Is it okay to divide something by a random variable that can take on the value of 0 with probability greater than 0?
For example, we know that, by using Slutsky's Theorem, If $\hat{p^*} = \frac{Y}{n}, Y \sim Bin(n,p)$,
then $\frac{\hat{p^*}-p}{\sqrt{\hat{p^*}(1-\hat{p^*})/n}} \rightarrow^d N(0,1) $
(i.e. $\frac{\hat{p^*}-p}{\sqrt{\hat{p^*}(1-\hat{p^*})/n}}$ converges in distribution to $N(0,1)$ ).
But here, $\hat{p^*}$ is a random variable that can take on the value of $0$ with probability greater than $0$, which means that the probability that $\sqrt{\hat{p^*}(1-\hat{p^*})/n}$ is equal to $0$ is also greater than $0$. so I am not sure whether it is indeed mathematically okay to write an expression like $\frac{\hat{p^*}-p}{\sqrt{\hat{p^*}(1-\hat{p^*})/n}}$ , because we are not supposed to have $0$ in denominator of a fraction.
So to summarize, is it okay to have an expression like $\frac{c}{Y}$,
where
$c=$ constant, and
$Y=$ a random variable that can take on the value of 0 with a probability greater than $0$.
I hope my question makes sense.
Thank you,
It stems from an asymptotic result (De-Moivre-Laplace theorem).
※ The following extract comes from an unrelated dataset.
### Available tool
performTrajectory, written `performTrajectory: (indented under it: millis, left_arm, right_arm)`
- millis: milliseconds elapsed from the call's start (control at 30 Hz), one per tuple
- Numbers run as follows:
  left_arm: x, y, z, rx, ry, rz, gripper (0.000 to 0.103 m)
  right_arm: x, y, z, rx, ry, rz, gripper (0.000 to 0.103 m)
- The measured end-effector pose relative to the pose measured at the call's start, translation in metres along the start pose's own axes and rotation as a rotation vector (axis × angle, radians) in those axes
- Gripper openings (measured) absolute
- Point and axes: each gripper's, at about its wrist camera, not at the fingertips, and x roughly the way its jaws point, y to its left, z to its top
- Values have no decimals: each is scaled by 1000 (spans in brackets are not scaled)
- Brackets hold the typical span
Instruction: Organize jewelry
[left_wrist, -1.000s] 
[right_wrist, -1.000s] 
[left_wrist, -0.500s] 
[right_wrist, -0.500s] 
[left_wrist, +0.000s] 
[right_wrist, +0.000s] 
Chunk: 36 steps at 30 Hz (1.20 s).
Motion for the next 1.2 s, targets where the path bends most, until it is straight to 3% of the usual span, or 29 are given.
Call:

If $X_1, X_2,...$ are i.i.d Bernoulli r.v.s with $p$, then for $n\to \infty$ you have $$ \frac{\sum_{i=1}^n X_i - np}{\sqrt{np(1-p)}} \xrightarrow{D} \mathcal{N}(0,1). $$ Namely, you are right that for any finite $n$ (even very large ones) $$ \mathbb{P}(n^{-1}\sum_{i=1}^n X_i = 0) >0. $$ However, for $n\to \infty$ and $p\in(0,1)$, $$ \lim_{n\to \infty} \mathbb{P}(n^{-1}\sum_{i=1}^n X_i = 0) =0. $$ In other words, the sample variance of $\hat{p}$ that is written as $n^{-1}\hat{p}( 1 - \hat{p})$ converges in probability (in this case, you got the almost surely converges as well due to SLLN) to $p(1-p) > 0$. And $\sqrt{n}(\bar{X}_n - p) \xrightarrow{D} \mathcal{N}(0, p(1-p))$, hence you can use Slutsky and the continuous mapping to get $$ \frac{\sqrt{n}(\bar{X}_n - p)}{\sqrt{\hat{p}(1-\hat{p}}} \xrightarrow{D} \frac{1}{\sqrt{ p(1-p) }}\mathcal{N}(0, p(1-p)) = \mathcal{N}(0,1). $$ Meaning that every use of this result for finite sample sizes is just an approximation, hence it "is not OK" in this sens to divide by such a r.v. However if you ever took a course in advanced econometrics or any other applied math or stats course, then you see tones of approximations and different rule of thumbs that "abused" the mathematical foundations for practical reasons.